¿Por qué muchos padres se sienten agotados incluso después de dormir toda la noche?
La sensación de cansancio constante es una de las quejas más frecuentes entre madres y padres, especialmente durante los primeros años de crianza. Sin embargo, muchas personas se sorprenden al comprobar que el agotamiento persiste incluso cuando han conseguido dormir las horas recomendadas. ¿Cómo es posible despertarse cansado después de haber pasado toda la noche en la cama?
La respuesta suele encontrarse en una combinación de factores físicos, emocionales y mentales que afectan a la calidad del descanso y al nivel de energía diario.
El cansancio va más allá de la falta de sueño
Cuando se habla de agotamiento en la crianza, la primera explicación suele ser la falta de horas de sueño. Aunque este factor tiene una gran influencia, no siempre es el único responsable.
Muchos padres duermen entre siete y ocho horas cada noche, pero continúan sintiéndose fatigados durante el día. Esto ocurre porque el descanso no depende únicamente de la cantidad de sueño, sino también de su calidad. El estrés, las preocupaciones o la necesidad de permanecer alerta pueden provocar despertares frecuentes o impedir que el cerebro alcance las fases más reparadoras del sueño.
Además, la carga mental asociada a la crianza puede mantenerse activa incluso durante los momentos de descanso, dificultando una recuperación completa.
La carga mental también consume energía
Organizar horarios, recordar citas médicas, gestionar actividades escolares o anticipar las necesidades de los hijos requiere un esfuerzo constante. Aunque estas tareas no impliquen un desgaste físico evidente, tienen un importante impacto sobre el bienestar psicológico.
Numerosos especialistas consideran que la carga mental es uno de los factores que más contribuyen a la sensación de agotamiento entre los progenitores.
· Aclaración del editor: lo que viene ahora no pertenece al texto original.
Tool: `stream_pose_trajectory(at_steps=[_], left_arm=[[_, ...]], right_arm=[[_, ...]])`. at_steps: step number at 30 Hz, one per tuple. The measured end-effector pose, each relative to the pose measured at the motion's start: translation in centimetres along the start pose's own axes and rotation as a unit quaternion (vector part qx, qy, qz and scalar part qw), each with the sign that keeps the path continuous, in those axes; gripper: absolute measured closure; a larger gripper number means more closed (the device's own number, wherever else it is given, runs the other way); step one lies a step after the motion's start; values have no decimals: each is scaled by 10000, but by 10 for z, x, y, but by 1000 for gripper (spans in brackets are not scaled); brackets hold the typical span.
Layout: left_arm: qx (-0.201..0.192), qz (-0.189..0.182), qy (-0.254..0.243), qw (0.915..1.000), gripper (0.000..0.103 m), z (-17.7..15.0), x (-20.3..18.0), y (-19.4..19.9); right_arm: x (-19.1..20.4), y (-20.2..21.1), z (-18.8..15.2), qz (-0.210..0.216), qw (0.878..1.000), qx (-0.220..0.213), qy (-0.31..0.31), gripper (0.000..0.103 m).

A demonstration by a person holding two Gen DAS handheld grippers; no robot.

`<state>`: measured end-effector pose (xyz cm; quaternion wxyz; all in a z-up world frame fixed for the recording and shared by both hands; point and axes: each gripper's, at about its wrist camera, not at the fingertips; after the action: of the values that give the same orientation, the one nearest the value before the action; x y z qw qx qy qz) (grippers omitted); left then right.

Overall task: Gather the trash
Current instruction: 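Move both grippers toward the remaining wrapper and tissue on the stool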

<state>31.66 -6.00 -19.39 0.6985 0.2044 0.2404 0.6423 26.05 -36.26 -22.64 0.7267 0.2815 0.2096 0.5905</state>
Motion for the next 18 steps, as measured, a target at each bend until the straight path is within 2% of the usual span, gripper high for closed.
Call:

El cerebro permanece en un estado continuo de planificación y vigilancia que puede generar fatiga incluso después de una noche aparentemente tranquila.
Con el paso del tiempo, esta situación puede traducirse en dificultades para concentrarse, irritabilidad o sensación de falta de motivación.
El estrés influye directamente en el descanso
Cuando el estrés se prolonga durante semanas o meses, el organismo permanece en un estado de activación constante.
Esta respuesta dificulta la relajación profunda y puede alterar los ritmos naturales del sueño. Como consecuencia, muchas personas se despiertan con la sensación de no haber descansado lo suficiente, aunque hayan permanecido en la cama durante toda la noche.
Por este motivo, cada vez más personas buscan alternativas que les ayuden a crear rutinas de bienestar y relajación. Algunas se interesan por productos relacionados con el cannabidiol y buscan opciones de CBD barato dentro de un mercado que continúa creciendo en distintos países europeos.
No obstante, cualquier estrategia orientada al bienestar debe complementarse con hábitos saludables y, en caso de fatiga persistente, con la valoración de un profesional sanitario.
Escuchar las señales del cuerpo
Sentirse cansado de forma puntual es algo normal en cualquier etapa de la vida. Sin embargo, cuando el agotamiento se mantiene durante largos periodos o interfiere en las actividades cotidianas, conviene prestar atención a lo que el cuerpo está intentando comunicar.
La combinación de sueño, gestión emocional, actividad física y tiempo para uno mismo desempeña un papel fundamental en los niveles de energía. Comprender que el cansancio parental no siempre está relacionado únicamente con dormir poco es el primer paso para abordar el problema de una manera más completa.